**Brief**
For the word "gripper", find each line in the entries where it occurs and copy that line.

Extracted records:
====================

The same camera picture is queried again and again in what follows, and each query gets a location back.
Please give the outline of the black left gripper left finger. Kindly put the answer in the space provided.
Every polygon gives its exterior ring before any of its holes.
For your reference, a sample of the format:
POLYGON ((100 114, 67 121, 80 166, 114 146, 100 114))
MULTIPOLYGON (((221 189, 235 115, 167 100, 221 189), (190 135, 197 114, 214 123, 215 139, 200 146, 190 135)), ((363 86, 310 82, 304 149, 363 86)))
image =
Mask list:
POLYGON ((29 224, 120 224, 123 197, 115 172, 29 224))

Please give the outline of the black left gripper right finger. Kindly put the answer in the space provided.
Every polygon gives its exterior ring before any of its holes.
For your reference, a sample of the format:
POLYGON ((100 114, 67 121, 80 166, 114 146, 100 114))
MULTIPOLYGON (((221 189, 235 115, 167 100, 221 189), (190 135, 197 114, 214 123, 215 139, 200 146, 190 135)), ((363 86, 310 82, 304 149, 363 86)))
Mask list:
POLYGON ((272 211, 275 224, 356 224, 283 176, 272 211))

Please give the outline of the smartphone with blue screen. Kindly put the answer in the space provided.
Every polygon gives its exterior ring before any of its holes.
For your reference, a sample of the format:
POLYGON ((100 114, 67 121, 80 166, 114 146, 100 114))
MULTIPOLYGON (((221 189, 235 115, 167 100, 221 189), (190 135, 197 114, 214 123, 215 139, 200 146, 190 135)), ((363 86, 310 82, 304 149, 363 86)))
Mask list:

====================

**Solution below**
Please give the outline of the black left gripper left finger. Kindly put the answer in the space provided.
Please give the outline of the black left gripper right finger. Kindly put the answer in the space provided.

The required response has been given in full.